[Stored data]
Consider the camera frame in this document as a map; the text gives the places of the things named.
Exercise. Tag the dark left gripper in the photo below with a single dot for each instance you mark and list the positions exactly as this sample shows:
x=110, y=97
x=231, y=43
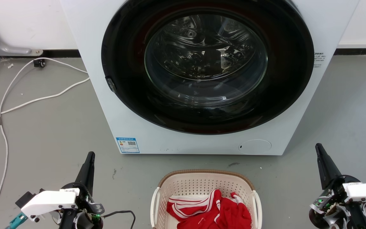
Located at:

==

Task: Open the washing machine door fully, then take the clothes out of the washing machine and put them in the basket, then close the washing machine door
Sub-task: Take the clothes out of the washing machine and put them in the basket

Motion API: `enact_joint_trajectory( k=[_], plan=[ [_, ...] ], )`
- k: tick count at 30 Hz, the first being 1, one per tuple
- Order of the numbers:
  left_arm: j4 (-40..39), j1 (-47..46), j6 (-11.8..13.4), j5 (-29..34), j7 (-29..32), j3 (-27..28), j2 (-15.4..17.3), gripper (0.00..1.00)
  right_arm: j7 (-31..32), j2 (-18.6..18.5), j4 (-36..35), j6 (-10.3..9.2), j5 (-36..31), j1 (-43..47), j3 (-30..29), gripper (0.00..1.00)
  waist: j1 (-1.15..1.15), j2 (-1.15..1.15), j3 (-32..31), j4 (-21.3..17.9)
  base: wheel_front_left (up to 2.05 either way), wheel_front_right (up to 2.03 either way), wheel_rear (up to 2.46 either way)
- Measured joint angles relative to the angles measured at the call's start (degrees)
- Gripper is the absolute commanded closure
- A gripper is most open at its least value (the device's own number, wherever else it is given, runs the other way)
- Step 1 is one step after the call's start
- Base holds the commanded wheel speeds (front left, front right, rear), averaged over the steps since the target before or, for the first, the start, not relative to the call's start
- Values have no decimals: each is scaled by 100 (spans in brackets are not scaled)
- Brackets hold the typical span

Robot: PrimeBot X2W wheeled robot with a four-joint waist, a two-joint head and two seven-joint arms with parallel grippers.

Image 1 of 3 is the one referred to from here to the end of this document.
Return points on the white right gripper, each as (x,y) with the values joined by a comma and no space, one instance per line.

→ **Your instructions**:
For each line in the data above that contains the string "instance", extract the line.

→ **Expected answer**:
Exercise. Tag the dark left gripper in the photo below with a single dot for each instance you mark and list the positions exactly as this sample shows:
Return points on the white right gripper, each as (x,y) with the values joined by a comma and no space, one instance per line.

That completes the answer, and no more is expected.